▶ **Your instructions**
Copy exactly the lines that run from the one containing "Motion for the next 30" through the end of the entries, both ends included.

▶ **Records for this task**
§
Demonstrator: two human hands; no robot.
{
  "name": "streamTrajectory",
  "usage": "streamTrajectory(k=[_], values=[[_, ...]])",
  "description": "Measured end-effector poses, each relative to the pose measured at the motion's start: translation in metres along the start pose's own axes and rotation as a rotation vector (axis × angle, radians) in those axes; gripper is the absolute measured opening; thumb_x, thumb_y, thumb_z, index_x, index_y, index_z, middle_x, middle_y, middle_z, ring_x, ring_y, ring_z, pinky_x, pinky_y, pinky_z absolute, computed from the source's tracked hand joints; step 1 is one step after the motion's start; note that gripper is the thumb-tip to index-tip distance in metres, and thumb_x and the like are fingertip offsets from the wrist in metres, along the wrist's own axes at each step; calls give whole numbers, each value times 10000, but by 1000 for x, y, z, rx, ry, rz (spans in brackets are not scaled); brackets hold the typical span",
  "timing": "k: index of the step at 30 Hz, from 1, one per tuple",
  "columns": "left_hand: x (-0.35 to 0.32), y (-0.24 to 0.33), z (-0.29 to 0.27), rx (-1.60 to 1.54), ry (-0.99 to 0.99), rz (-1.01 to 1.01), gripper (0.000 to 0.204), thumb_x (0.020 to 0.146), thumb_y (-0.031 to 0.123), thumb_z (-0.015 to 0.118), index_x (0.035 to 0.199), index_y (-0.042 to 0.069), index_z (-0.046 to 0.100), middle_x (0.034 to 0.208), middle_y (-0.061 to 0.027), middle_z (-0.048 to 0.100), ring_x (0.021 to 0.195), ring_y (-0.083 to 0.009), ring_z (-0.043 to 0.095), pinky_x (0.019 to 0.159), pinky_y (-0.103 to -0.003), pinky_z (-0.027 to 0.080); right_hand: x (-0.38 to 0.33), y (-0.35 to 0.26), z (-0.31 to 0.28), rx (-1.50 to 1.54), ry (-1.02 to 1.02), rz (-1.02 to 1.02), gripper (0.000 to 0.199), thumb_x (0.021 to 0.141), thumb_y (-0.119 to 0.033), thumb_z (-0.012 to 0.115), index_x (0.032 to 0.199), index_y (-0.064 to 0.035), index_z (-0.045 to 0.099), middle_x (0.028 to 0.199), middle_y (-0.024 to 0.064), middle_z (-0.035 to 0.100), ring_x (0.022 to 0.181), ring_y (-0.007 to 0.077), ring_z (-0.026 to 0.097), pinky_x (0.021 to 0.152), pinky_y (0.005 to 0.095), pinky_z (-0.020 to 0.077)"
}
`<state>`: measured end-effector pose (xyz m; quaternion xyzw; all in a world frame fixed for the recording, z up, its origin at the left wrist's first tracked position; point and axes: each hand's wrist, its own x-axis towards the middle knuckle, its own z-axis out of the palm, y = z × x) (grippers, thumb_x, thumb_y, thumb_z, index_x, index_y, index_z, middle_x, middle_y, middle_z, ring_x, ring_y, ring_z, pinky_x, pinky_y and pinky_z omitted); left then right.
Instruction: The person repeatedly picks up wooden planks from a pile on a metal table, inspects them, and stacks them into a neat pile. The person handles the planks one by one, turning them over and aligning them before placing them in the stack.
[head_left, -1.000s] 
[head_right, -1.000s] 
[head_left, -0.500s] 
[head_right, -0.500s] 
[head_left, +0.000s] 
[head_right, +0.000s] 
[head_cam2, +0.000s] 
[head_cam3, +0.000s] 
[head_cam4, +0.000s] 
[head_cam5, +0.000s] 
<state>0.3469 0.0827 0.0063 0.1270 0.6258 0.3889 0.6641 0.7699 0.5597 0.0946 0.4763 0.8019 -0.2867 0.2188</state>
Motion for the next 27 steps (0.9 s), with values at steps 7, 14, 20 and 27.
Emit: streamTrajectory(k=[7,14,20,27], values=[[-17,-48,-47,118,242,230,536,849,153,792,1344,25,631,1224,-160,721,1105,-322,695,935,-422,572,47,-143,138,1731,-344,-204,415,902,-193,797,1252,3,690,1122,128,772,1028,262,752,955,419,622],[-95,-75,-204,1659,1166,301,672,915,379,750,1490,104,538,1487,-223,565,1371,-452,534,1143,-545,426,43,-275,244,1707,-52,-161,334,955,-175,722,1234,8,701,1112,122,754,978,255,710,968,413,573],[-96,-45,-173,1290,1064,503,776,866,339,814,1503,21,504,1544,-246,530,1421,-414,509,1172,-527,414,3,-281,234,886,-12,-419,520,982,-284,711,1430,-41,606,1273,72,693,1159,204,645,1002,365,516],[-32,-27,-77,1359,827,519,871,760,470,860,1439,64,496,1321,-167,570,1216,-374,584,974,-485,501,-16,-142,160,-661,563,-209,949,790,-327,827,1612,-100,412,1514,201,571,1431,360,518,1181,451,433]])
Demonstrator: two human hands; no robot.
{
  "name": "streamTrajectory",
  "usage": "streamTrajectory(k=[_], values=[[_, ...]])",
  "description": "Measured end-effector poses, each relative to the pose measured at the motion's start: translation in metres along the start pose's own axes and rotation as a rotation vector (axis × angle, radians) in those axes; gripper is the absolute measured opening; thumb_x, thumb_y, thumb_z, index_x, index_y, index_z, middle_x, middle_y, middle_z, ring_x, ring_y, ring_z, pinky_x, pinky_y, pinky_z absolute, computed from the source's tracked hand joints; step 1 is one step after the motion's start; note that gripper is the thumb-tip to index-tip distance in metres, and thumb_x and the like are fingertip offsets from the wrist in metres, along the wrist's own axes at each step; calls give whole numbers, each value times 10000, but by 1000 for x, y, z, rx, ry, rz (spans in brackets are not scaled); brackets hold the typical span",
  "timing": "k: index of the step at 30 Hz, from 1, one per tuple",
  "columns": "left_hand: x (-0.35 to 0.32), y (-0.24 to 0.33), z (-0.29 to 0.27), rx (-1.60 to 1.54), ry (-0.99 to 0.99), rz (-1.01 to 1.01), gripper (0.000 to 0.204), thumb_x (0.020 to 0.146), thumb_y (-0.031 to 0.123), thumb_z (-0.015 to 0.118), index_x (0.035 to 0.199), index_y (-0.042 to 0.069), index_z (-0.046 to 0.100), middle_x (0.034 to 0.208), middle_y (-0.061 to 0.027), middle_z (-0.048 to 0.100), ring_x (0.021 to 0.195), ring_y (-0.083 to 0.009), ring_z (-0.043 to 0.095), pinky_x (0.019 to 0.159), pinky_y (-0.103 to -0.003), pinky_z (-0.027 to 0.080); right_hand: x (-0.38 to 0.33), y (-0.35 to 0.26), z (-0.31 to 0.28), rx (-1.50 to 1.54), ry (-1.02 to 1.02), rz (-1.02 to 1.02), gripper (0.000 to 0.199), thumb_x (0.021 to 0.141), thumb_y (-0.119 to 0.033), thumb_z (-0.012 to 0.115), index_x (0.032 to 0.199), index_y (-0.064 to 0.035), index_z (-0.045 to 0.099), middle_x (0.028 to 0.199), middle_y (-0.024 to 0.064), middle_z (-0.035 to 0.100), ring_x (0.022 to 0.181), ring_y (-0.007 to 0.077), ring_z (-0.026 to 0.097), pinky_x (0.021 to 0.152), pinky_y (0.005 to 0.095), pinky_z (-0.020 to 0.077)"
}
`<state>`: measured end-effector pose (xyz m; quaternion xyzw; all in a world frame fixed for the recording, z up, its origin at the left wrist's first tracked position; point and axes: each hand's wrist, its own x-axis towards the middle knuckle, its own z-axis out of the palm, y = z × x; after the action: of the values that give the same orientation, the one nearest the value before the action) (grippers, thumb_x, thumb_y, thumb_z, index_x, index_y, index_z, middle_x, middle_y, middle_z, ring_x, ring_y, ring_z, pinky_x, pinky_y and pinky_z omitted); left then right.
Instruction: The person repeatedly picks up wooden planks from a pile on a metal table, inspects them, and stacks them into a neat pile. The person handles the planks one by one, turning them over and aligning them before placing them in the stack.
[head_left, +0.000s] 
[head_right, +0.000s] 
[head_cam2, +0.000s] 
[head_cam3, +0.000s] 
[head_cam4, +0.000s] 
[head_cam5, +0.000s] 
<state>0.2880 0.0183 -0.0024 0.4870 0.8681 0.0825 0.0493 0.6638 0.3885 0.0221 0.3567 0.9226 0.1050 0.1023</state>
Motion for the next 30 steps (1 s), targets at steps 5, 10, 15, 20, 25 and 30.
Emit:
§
▶ **Result**
Motion for the next 30 steps (1 s), targets at steps 5, 10, 15, 20, 25 and 30.
Emit:

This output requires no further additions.